Ayrıca Suriye’de karışıklıkların başladığı tarihten itibaren Suriye Cumhurbaşkanı Beşar Esad da Suriye'de bulunun istisnasız her gücü “işgalci güç "olarak tanımladığını söylemişti.  

Türkiye başlatmak istediği özel operasyon zirvenin ana konusu olacaktır. Millî güvenlik ve çıkarlarının önemliliği düşünüldüğünde aslında geç bile kalındı. 

Üçlü görüşmenin yanı sıra aynı gün Erdoğan ile Putin’nin yapacağı ikili görüşmede operasyonun düzenlenmesi açısından önemli. Görüşmede sunulacak uzlaşma araçları ile Moskova'dan yeşil ışık almak istenecektir.  

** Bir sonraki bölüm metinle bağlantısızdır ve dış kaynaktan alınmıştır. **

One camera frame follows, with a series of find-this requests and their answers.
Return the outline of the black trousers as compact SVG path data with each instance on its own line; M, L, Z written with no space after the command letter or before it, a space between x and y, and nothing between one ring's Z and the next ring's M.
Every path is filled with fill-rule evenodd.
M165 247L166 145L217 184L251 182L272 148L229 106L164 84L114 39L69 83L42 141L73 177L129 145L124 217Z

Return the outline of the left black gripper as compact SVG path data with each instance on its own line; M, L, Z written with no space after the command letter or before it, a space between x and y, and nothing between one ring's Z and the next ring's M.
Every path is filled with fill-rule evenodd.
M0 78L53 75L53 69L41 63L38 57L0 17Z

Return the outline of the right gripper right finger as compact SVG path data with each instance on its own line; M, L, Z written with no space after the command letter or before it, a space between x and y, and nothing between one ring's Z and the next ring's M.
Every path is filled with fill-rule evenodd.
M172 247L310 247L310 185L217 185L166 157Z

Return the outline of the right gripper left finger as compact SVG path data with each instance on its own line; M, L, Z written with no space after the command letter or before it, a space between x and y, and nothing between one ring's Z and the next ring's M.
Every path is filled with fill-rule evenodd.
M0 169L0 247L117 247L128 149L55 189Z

Operasyonla ilgili askeri ve siyasi hedeflerimizi geniş çerçevede masaya yatırarak iki ülke ile görüşme sağlamamız bize katkı sağlayacaktır. 

Türkiye’nin uzun yıllardır yürüttüğü Suriye politikası, ülkemize yarardan çok zarar getirdiği alenen ortaya çıkmışken artık bu politikanın değişmesi için adımlar atılmalı. 

Özellikle ülkemize kambur gibi yerleşen mültecilerin yarattığı sosyal, kültürel ve ekonomik krizi göz önüne aldığımızda bu konuda ivedilikle harekete geçmek için Suriye ile ilişkilerin bir üst seviyeye çıkarılmasında önemli rol oynayabilecek Moskova ve Tahran ile harekete geçmemiz gerekiyor. 

Özetle, uzun yıllardır yaşanan gelişmelerle birlikte apaçık görülüyor ki; Suriye’nin geleceği konusunda kazanç sağlayabilmemiz için birlikte hareket edebileceğimiz muhataplar Rusya ve İran olarak karşımıza çıkıyor. 

PYD/YPG ile Suriye’de yeni bir devletçik oluşturmaya çalışan ,Suriye’yi parçalayan ve kendi güdümünde; Türkiye’nin milli çıkarlarını tehdit eden siyasi yapının temellerini atan ABD ile Suriye konusunda bir çözüme ulaşmak imkansız.  

Bunun yerine rejim ve rejim destekçileri ile muhatap olmak ve Suriye’nin geleceği ile ilgili ortak adım atmak daha tercih edilebilir bir durum. 

Çığ gibi büyüyen sığınmacı akının tamamen ortadan kalkması, Suriyelilerin Türkiye’de oluşturduğu ekonomik külfetin ve toplumsal gerilimlerin bitmesi için bu zirve Suriye ile ilişkilerin yeniden toparlanması açısından önemli bir adım olabilir. 

Zirveden pozitif sonuçlar alacağımızı düşünüyorum. Ortadoğu’da oluşan yeni dengenin, Türkiye çıkarlarına uygun bir şekilde düzenlenmesi için oluşturulan diplomasi çabaların hakkettiği başarıyı bulması dileğiyle..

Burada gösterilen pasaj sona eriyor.